To be built across from Walmart
By DON FLETCHER
News Staff Writer
City of Atmore officials confirmed with an “ultra-high degree of certainty” that Jack’s Family Restaurants will build its 11th — and southernmost — Alabama-based fast-food eatery here.
Mayor Jim Staff said the deal is all but done, having come down to some minor amendments to the wording of the contract between the city and officials of the restaurant chain.
“It’s just a language thing now,” Staff said. “The contract has ‘quarterly’ sales taxes, but they pay sales taxes monthly, not quarterly. I hope we can get all that worked out here in the next day or two.”

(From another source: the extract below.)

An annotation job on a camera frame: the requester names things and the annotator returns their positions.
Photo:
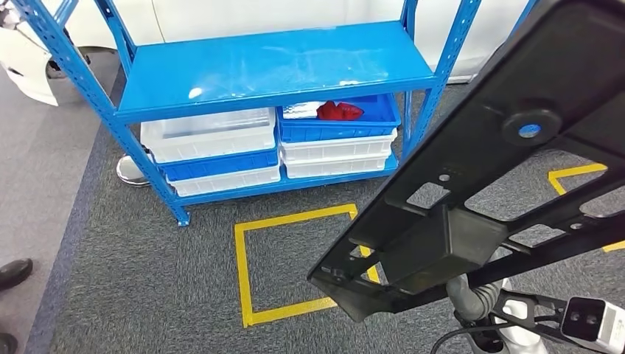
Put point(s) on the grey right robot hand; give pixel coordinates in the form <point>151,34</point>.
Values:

Birmingham-based Jack’s Family Restaurants, Inc. operates a chain of fast-food restaurants that each offer handmade biscuits and other breakfast items, as well as fried chicken, side dishes, hamburgers and sandwiches, fries, salads and more. The Atmore location will become the company’s only outlet located south of Montgomery.
“I understand it will be a full-service restaurant, with all their regular stuff,” the mayor said. “I’ve never been in one, but I understand they have a fantastic breakfast.”
The incentives the city is providing to the company are virtually negligible. In fact, the company will pay a big chunk of the initial infrastructure costs itself, and the city will repay the company through a sales tax break.
“What we’re paying for is the infrastructure,” he explained. “We’ll be widening Avenue B and resurfacing it. The company will pay for that up-front. Then, instead of paying 4-percent city sales tax, they’ll just pay 2-percent until they get their money back. The sidewalk has to be fixed, and we’ll have to do a little curb work, but it won’t be a lot.”
One of the biggest problems looming as the restaurant chain prepares to locate here, is the site on which it will locate. The restaurant will be built just off traffic-heavy Alabama 21, across the street from Walmart, where no traffic signal exists.
Jack’s will feature right-in, right-out traffic flow, with entry and exit off Avenue B and exit from either Avenue C or from a right turn out of the parking lot and onto Alabama 21. With the retail giant’s local store directly across the highway, and United Pentecostal Church less than two blocks to the north, traffic problems seem inevitable.
The mayor agreed. He said the city is still awaiting final approval from Alabama Department of Transportation officials, who don’t feel strongly that a signal is needed at the location.
“It’s going to be there; it’s got to be there,” Staff said. “We’ve already agreed, and the power company has run its poles up. Everybody’s done with what they were supposed to do, but ALDOT. The state is still not convinced we need a traffic light there.”
City Codes Enforcement Officer Greg Vaughn said Jack’s officials have provided all the preliminary information for the construction project and are ready to go.
“Their building will be about 3,250 square feet, give or take,” Vaughn said. “They have purchased the lot just behind the one the restaurant will be on, the one with the gravel, just off Avenue B. They still don’t have a permit, but they’ve filed their plans and met all the zoning requirements.”
No response had been received by Tuesday’s press deadline to an emailed request for comment from company officials on the new Atmore restaurant.
According to the company website, the first Jack’s Family Restaurant, a walk-up hamburger stand, was opened in Homewood, Ala., in 1960.